No início, atenções viradas para a Londres de finais da década de 70, na qual a Rough Trade aspirou estabelecer-se. O período correspondia ao aparecimento de uma nova vaga de atitudes e sonoridades ainda afectos ao punk, mas com uma roupagem distinta. Ouvem-se instrumentações estranhas ao movimento, caso dos sintetizadores; a mentalidade “Do It Yourself” deixa de presidir: bandas como os The Clash e Siouxsie and the Banshees assinam por multinacionais. O espaço deixado à recém-chegada Rough Trade será ocupado pelos novos admiradores da cultura DIY. Numa primeira fase, não nos encontramos ainda no plano da edição e lançamento de discos. A Rough Trade abre as suas portas com o intuito de se revelar uma eclética loja de música e um atractivo local de convívio para melómanos. O responsável pelo projecto é Geoff Travis, um jovem a quem muitos reconheciam “bom ouvido”. Financeiramente ajudado pelo pai, Travis empenhou-se na busca de raridades e incentivou músicos a deixarem, inclusivé, os seus discos manufacturados para venda. Em pouco tempo, a Rough Trade assume-se como distribuidora. Depois da venda de discos, a distribuição passa a constituir o segundo pilar da actividade da casa.

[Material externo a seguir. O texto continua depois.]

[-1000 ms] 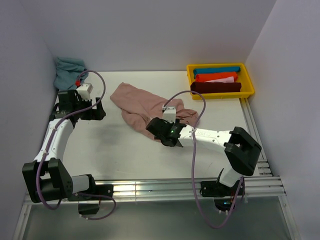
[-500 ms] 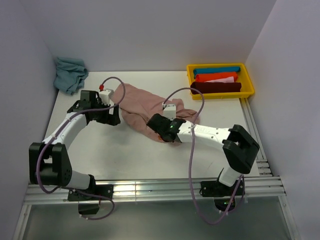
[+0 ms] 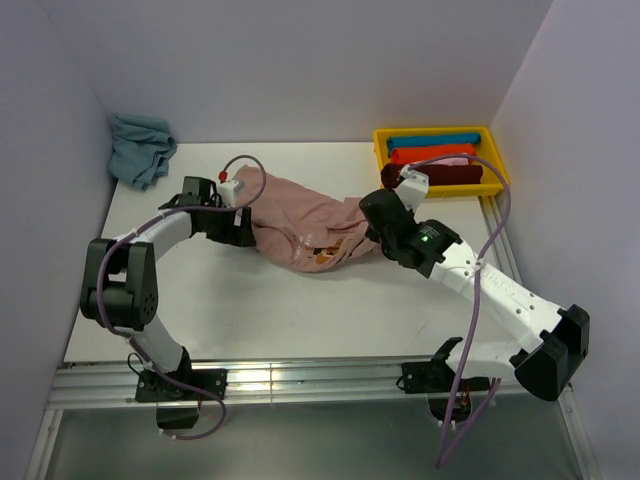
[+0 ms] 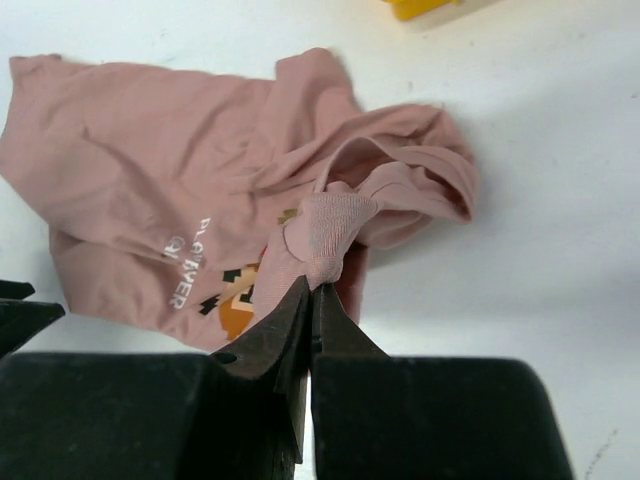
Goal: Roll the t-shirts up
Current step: Flatten the tshirt
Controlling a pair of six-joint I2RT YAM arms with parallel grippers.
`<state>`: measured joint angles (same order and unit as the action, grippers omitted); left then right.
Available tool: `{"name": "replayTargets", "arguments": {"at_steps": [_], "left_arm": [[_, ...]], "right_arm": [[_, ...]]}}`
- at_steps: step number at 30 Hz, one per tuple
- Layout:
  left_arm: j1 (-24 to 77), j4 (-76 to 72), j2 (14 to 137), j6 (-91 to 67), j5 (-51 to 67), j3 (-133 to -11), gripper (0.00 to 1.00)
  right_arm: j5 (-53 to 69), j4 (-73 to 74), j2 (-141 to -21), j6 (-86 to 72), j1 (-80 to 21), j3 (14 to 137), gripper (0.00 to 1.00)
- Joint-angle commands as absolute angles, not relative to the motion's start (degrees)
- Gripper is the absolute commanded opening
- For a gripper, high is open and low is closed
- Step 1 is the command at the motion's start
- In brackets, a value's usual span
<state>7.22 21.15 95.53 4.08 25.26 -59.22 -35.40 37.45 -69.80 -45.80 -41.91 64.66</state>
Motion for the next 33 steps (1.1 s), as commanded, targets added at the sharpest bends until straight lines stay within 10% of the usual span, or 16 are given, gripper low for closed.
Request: {"name": "replayTargets", "arguments": {"at_steps": [1,8,18,33], "left_arm": [[8.2,15.6,98.9,1.7,30.7,-63.0,0.84],[10.7,12.5,105.4,0.5,30.5,-65.7,0.8],[11.1,18.2,101.6,-1.4,29.5,-69.6,0.0],[10.5,39.1,79.2,10.0,13.5,-79.1,0.1]], "right_arm": [[-37.2,41.3,-67.0,-46.9,-39.9,66.0,0.0],[-35.2,41.7,-62.1,-44.9,-33.1,65.7,0.0],[-35.9,44.0,-60.6,-42.9,-31.7,69.0,0.0],[-36.7,50.5,-58.8,-35.3,-30.1,79.7,0.0]]}}
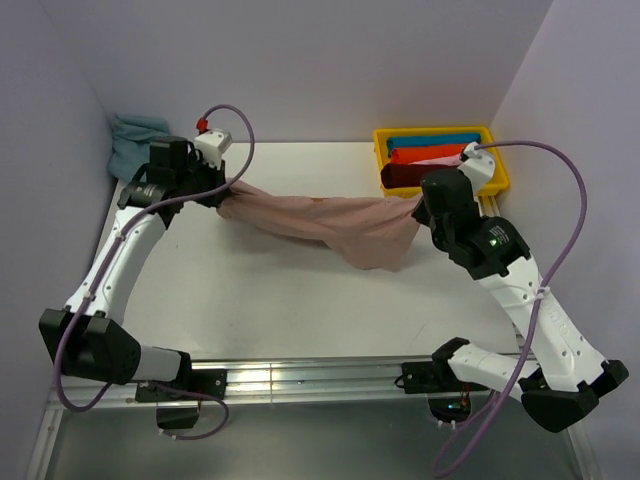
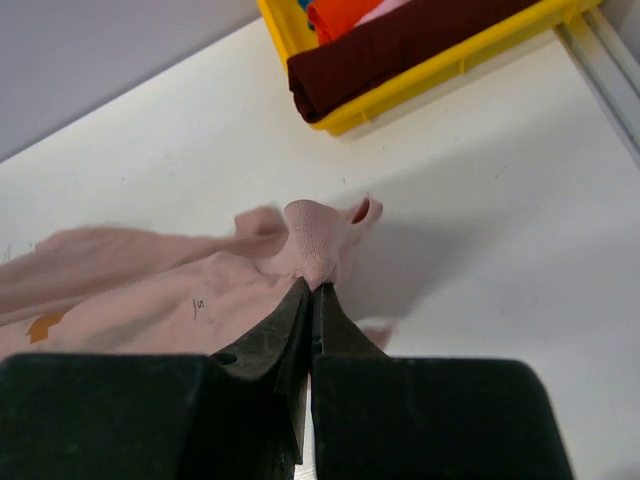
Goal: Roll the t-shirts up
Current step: Flatten the tshirt
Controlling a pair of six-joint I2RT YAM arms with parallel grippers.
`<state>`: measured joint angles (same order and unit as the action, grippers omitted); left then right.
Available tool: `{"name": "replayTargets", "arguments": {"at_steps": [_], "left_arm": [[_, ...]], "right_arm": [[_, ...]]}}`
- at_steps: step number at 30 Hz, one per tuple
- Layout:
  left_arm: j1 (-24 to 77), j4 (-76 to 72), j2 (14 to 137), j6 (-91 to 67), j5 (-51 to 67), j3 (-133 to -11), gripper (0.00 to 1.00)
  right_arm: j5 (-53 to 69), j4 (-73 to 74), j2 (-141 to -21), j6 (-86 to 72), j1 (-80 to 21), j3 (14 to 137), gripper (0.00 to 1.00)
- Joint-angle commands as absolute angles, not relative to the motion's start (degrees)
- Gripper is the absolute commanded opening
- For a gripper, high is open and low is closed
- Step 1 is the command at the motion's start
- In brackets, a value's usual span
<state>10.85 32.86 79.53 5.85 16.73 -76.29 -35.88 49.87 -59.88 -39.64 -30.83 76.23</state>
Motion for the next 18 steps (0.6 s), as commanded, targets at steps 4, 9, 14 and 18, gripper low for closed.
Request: {"name": "replayTargets", "arguments": {"at_steps": [4,9,14,18], "left_arm": [[10.5,40.1,84.4,10.6,14.3,-80.8,0.17],[10.6,38.6,97.3,9.5,17.1,-85.2,0.27],[10.0,39.1,106.6,6.9,16.6,-91.0,0.46],[8.5,38.1,103.8,6.6,17.7,-89.4,0.59]], "right_arm": [[-34.4,49.4,-63.8,-33.1,-28.0,81.6,0.0],[-27.3,42.6,-72.2,-30.9,-22.3,77.7,0.0],[-22.1,36.7,-81.8,-31.1,-14.8,74.5,0.0],[-20.0,33.2,-84.4,-31.8,-11.3,71.3,0.0]]}}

Muito bem precedido deste percurso, surge-nos então a nova fase da Rough Trade, a edição de discos. Rob Young apresenta-nos situações que favoreceram este passo, em que a proximidade de alguns músicos à loja de discos se fazia notar. Entre fotografias dos primeiros funcionários do estabelecimento, disponibilizadas no livro, encontramos a saudosa Ana da Silva, a madeirense que partiu para Londres para estudar arte e acabou por liderar uma das mais relevantes formações femininas do pós-punk, as The Raincoats. Ana da Silva ficou efectivamente ligada à casa , não só por trabalhar na loja de discos, mas também por ver os lançamentos da sua banda ficarem a cargo da editora. Aqui entramos directamente no domínio das contratações certeiras que ditaram o bom nome da Rough Trade e que pormenorizadamente são apresentadas aqui. Partindo da primeira experiência, o lançamento de estreia dos franceses Metal Urbain, vão desfilando nomes incontornáveis: Cabaret Voltaire, Scritti Politti, The Fall, The Go-Betweens... A Rough Trade evoluia.

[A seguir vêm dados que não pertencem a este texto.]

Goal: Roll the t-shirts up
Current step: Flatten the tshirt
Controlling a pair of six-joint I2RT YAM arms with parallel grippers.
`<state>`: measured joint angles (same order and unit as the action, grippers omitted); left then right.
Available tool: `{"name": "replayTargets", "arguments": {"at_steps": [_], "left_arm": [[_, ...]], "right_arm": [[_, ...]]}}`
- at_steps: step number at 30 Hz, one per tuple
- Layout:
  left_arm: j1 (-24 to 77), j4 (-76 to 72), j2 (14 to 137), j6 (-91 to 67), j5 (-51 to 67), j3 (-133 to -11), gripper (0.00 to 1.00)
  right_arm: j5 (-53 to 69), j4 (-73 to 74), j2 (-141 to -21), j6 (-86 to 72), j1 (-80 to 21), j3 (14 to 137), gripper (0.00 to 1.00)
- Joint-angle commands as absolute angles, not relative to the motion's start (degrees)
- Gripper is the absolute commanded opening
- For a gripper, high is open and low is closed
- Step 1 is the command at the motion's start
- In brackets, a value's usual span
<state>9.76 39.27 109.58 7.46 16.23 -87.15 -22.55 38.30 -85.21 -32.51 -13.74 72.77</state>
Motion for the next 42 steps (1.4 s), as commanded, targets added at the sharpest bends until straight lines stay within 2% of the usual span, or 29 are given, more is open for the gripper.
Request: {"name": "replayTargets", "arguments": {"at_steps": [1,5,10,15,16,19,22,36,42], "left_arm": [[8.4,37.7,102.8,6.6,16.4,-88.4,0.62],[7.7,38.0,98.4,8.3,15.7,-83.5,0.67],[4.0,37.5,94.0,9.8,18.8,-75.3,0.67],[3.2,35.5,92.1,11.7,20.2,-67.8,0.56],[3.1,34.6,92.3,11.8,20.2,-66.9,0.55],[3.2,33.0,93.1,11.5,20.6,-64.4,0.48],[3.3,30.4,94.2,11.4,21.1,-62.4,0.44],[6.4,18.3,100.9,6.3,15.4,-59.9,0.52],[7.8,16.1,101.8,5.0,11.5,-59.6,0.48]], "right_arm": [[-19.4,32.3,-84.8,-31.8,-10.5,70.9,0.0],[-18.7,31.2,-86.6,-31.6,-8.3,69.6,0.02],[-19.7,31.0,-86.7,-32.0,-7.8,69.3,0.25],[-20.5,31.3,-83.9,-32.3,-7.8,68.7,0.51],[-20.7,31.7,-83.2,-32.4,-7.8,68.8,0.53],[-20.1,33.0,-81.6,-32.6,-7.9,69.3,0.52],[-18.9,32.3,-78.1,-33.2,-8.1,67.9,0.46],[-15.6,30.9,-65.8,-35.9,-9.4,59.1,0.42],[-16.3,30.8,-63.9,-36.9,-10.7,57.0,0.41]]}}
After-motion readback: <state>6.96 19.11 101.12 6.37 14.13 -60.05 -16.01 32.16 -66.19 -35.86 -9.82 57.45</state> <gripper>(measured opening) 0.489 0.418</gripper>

O ano de 1983 revela-se, finalmente, de uma importância indiscutível para a projecção da editora. Uns desconhecidos Johnny Marr e Andy Rourke deixam nas mãos de Geoff Travis as inesquecíveis Hand in Glove e Handsome Devil. Travis, que sempre procurara na música a vertente inspiradora e nuances criativas, tinha já por esta altura cedido à busca de sucesso comercial. Com os The Smiths, Geoff Travis pensou colocar a editora precisamente no trilho das edições que o inspiravam e almejou simultaneamente garantir uma base de seguidores e reconhecimento do público. Ao mesmo tempo, os The Smiths constituíam a primeira grande contratação a longo prazo e o maior compromisso da Rough Trade até então. São revelados dados factuais relativos à relação entre a banda e a editora e algumas pistas quanto ao entendimento dos Smiths e seu modus operandi relativamente a rotinas de trabalho. Ficamos a conhecer um pouco da relação conturbada que uniu a banda de Morrissey à editora, marcada pelo desconforto de algumas acusações. Revelações para conferir na secção que o livro reserva à extinta formação de Manchester.

A história prossegue com outros protagonistas. Envereda por anos mais negros, expõe situações que conduziram à ruína do projecto inicial, idealizado por Geoff Travis ainda na era punk. Consumiam-se os últimos cartuchos dos anos 80, com nova década à espreita. Apesar do colapso financeiro de que foi vítima a Rough Trade, Travis manteve-se sempre próximo da indústria discográfica, uma perseverança que lhe valeu a recuperação da editora e o seu relançamento em meados da década de 90. Até aos dias de hoje, o seu novo fôlego vem sendo mantido por escolhas acreditadas, mais ou menos pejadas de garantias para a casa, casos dos premiados Antony and the Johnsons, dos aclamados Arcade Fire ou dos polémicos Babyshambles. Chegados às últimas páginas, confirmamos a recuperação evidente materializada num catálogo recheado, que exaustivamente nos é desvendado. Mais uma vez, Rob Young disponibiliza material precioso para ávidos melómanos. Se equipararmos este novo volume da colecção “labels unlimited” ao delicado segundo lançamento de um músico, depositar-lhe-íamos certamente a menção “superado”.